3.4. Lymph node dissection
The extent of lymph node dissection (i.e. D2-lymphadenectomy) has been shown to improve significantly patient outcome and also depends on the type of surgery (i.e. total versus non-total gastrectomy). To test this in the study cohort, we analysed the number of lymph nodes resected, the number of lymph nodes with metastases and the lymph node (LN)-ratio. All three variables were significantly different between total and non-total gastrectomy. Patients who underwent total gastrectomy had significantly more lymph nodes resected, a greater number of lymph node metastases and also a significantly higher LN-ratio ( Table 2 ).
The UICC currently recommends that at least 16 lymph nodes should be examined prior to classify a GC as pN0. Next we divided the patients into two categories, i.e. ⩽15 and >15 lymph nodes resected. Most interestingly, the number of resected lymph nodes (⩽15 versus >15) did not correlate with OS or TSS in either the entire study cohort (=any gastrectomy) or the total gastrectomy group ( Table 2 ). This seemingly contradicts the general assumption that the extent of lymph node dissection improves patient prognosis.

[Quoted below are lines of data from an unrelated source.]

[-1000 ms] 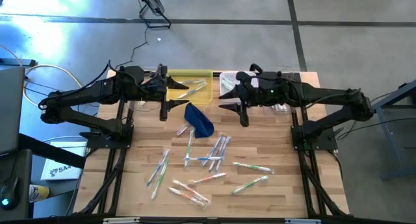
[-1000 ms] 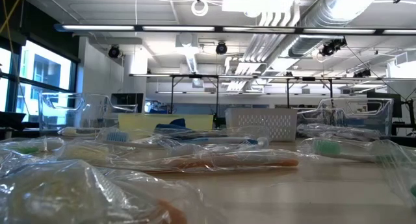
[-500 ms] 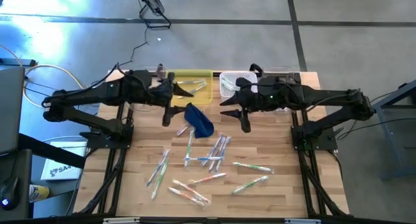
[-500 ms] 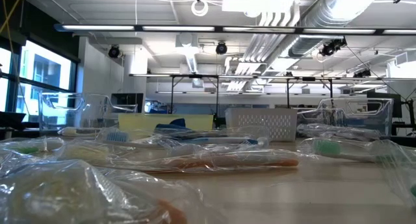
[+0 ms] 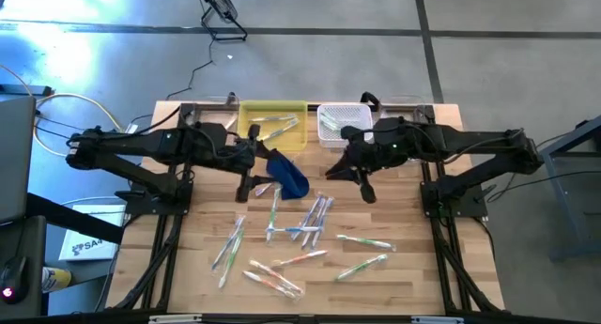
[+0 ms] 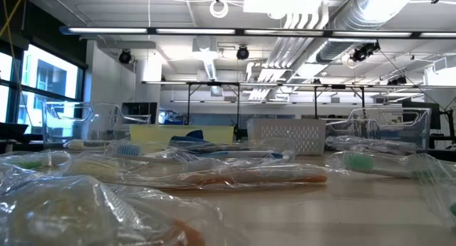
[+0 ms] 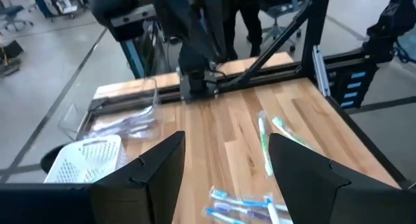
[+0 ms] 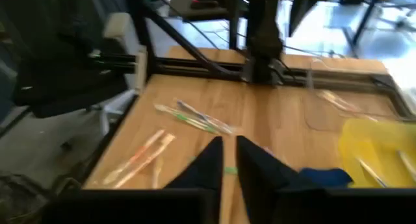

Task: Pick & Place Toothbrushes
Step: Put the blue toothbrush into the yellow bin

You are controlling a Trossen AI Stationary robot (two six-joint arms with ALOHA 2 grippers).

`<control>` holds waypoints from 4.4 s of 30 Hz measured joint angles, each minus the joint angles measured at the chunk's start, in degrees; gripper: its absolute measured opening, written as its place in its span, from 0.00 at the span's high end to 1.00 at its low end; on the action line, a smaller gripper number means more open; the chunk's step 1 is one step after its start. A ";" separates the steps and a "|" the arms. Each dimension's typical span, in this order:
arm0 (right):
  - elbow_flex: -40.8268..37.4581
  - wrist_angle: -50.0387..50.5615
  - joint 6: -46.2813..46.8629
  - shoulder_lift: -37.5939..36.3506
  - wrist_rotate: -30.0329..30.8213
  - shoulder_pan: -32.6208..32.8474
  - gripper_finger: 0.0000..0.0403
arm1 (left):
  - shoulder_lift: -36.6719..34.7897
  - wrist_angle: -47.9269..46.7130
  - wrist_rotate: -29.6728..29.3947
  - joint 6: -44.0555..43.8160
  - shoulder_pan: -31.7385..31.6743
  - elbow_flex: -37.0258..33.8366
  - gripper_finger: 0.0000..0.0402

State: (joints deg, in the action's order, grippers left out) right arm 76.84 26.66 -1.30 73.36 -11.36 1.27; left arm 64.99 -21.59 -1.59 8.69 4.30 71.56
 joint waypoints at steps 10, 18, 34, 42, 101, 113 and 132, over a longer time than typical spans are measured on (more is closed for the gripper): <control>0.00 0.23 0.18 -0.65 1.34 0.36 0.99 | 1.00 -9.52 -3.81 -13.10 4.11 0.06 0.46; 0.00 2.06 0.20 -0.61 1.27 0.36 1.00 | 2.37 -22.07 -1.32 -32.16 7.41 0.12 0.46; 0.02 6.52 0.24 -0.54 0.82 0.38 1.00 | 12.03 -38.61 -1.74 -60.94 16.54 0.03 0.46; 0.02 7.07 0.13 -0.50 0.77 0.62 1.00 | 16.03 -49.53 2.28 -72.18 17.90 -0.01 0.46; 0.02 11.73 1.67 -0.37 3.38 0.61 1.00 | 17.99 -21.94 -6.46 -82.69 16.67 -24.14 0.46; 0.02 12.17 1.75 0.17 3.79 0.62 1.00 | 18.52 -21.52 2.84 -76.12 10.66 -24.21 0.46; 0.02 12.16 1.54 3.79 3.75 0.62 1.00 | 20.11 -12.98 4.03 -78.14 10.70 -29.11 0.46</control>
State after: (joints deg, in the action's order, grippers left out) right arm 76.86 38.82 0.24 77.14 -7.61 1.89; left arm 85.10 -34.57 2.44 -69.45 15.00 42.45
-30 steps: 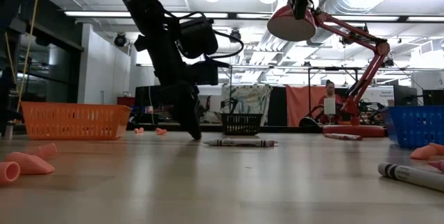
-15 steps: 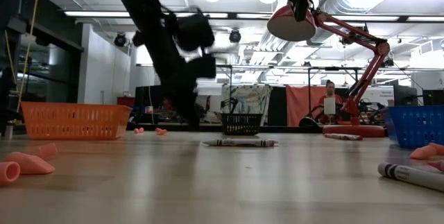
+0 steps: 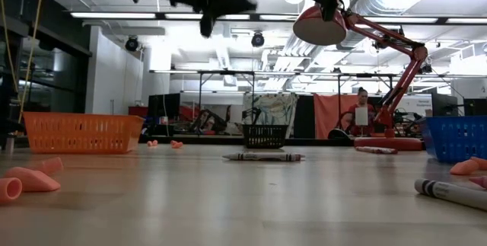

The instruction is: Sort crayons

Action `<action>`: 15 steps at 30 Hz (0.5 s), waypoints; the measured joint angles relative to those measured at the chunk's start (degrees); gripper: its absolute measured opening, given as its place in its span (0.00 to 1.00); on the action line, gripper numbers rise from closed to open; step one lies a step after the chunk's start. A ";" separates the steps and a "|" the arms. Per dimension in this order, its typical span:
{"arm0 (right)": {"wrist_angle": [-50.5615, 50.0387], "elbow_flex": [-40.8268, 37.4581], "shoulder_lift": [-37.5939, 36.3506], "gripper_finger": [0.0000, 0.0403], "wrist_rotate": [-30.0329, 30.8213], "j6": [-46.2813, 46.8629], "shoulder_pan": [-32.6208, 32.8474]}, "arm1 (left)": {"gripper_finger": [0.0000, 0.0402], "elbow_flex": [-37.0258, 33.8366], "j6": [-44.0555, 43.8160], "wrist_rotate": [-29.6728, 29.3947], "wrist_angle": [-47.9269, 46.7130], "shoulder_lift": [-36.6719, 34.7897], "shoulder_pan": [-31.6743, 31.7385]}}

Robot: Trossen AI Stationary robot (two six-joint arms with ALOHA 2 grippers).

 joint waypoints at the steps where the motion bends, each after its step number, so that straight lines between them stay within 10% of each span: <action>1: -0.01 0.00 0.01 0.45 0.00 -1.19 0.00 | 0.00 -1.70 -1.51 -0.57 3.31 -0.89 -0.46; 15: 0.97 0.00 0.78 0.45 0.96 -8.44 -0.05 | 0.00 -7.37 -1.84 2.99 15.68 -2.17 -0.88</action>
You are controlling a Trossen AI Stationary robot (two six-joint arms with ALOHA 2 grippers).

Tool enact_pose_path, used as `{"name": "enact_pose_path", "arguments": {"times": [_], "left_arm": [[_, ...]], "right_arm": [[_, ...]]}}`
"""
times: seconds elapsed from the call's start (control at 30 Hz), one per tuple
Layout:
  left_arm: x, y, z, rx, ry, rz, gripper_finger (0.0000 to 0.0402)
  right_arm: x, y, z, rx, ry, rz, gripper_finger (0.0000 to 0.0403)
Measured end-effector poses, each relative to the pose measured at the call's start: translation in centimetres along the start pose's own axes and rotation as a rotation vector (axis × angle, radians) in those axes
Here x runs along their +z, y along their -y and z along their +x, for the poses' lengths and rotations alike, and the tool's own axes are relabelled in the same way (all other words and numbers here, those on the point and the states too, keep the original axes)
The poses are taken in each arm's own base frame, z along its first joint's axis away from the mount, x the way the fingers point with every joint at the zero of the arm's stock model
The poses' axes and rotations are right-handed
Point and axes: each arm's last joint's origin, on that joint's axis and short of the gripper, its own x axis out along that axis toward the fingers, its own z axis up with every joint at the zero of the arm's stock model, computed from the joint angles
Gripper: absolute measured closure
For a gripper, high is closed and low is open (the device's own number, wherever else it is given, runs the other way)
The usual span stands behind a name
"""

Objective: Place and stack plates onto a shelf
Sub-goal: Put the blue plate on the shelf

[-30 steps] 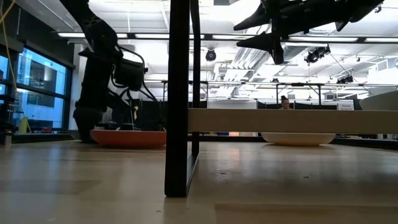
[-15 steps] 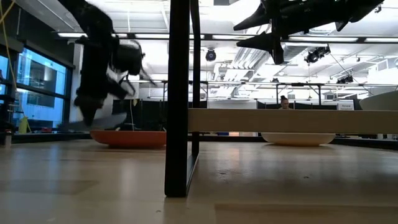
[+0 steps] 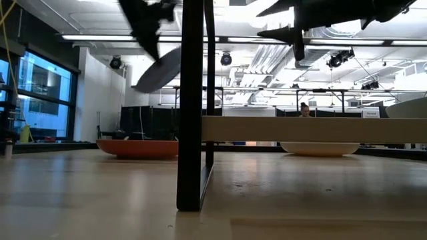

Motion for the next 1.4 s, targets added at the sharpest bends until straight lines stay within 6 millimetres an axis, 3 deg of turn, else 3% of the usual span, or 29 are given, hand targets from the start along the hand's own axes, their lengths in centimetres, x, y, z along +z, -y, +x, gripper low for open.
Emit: {"name": "enact_pose_path", "arguments": {"times": [0.13,0.3,0.5,0.67,0.9,1.4], "left_arm": [[3.5,2.2,-0.8,-0.037,0.083,0.145,0.0401],[6.4,5.9,0.5,-0.081,0.095,0.385,0.0401],[6.9,10.3,4.0,-0.134,0.015,0.632,0.0401],[6.5,12.7,6.2,-0.166,-0.055,0.726,0.0401],[6.5,13.6,6.5,-0.174,-0.053,0.736,0.0401],[6.8,13.5,6.6,-0.216,-0.015,0.712,0.0401]], "right_arm": [[1.1,0.7,-0.5,-0.019,0.011,0.198,0.0237],[1.5,1.3,-0.6,0.016,-0.063,0.316,0.0237],[1.1,2.1,-0.6,-0.041,-0.146,0.342,0.0237],[0.0,3.2,-1.0,-0.184,-0.24,0.378,0.0237],[-1.1,4.5,-1.6,-0.376,-0.3,0.393,0.0237],[-1.2,4.7,-0.8,-0.381,-0.248,0.47,0.0237]]}}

1374 (29.7%) Caucasian patients received radiotherapy. In view of the missing correlation between patient prognosis and extent of lymph node dissection we hypothesised that radiotherapy interferes with the effects of the surgical procedures (i.e. extent of lymph node dissection): radiotherapy was applied slightly more commonly in the total gastrectomy (33.6%) compared with the non-total gastrectomy group (28.3%). We next explored in further detail the influence of radiotherapy on patient outcome.
Radiotherapy significantly prolonged OS and TSS in the entire cohort and in all subgroups ( Table 2 ).
The NCCN-guidelines recommend postoperative chemoradiation for GC based on tumour stage, nodal status, surgical margins and the extent of lymph node dissection  . To test, whether radiotherapy was applied in more advanced disease stages, we correlated the number of positive lymph nodes and the LN-ratio with radiotherapy. This showed that patients receiving radiotherapy had more lymph node metastases and a higher LN-ratio in the entire study cohort (=any gastrectomy), in the subgroup of any gastrectomy and >15 lymph nodes resected, the subgroups of non-total gastrectomy and non-total gastrectomy with >15 lymph nodes resected ( Table 2 ). These data show that radiotherapy was administered in more advanced stages of GC with greater number of positive lymph nodes and a higher LN-ratio improving OS and TSS.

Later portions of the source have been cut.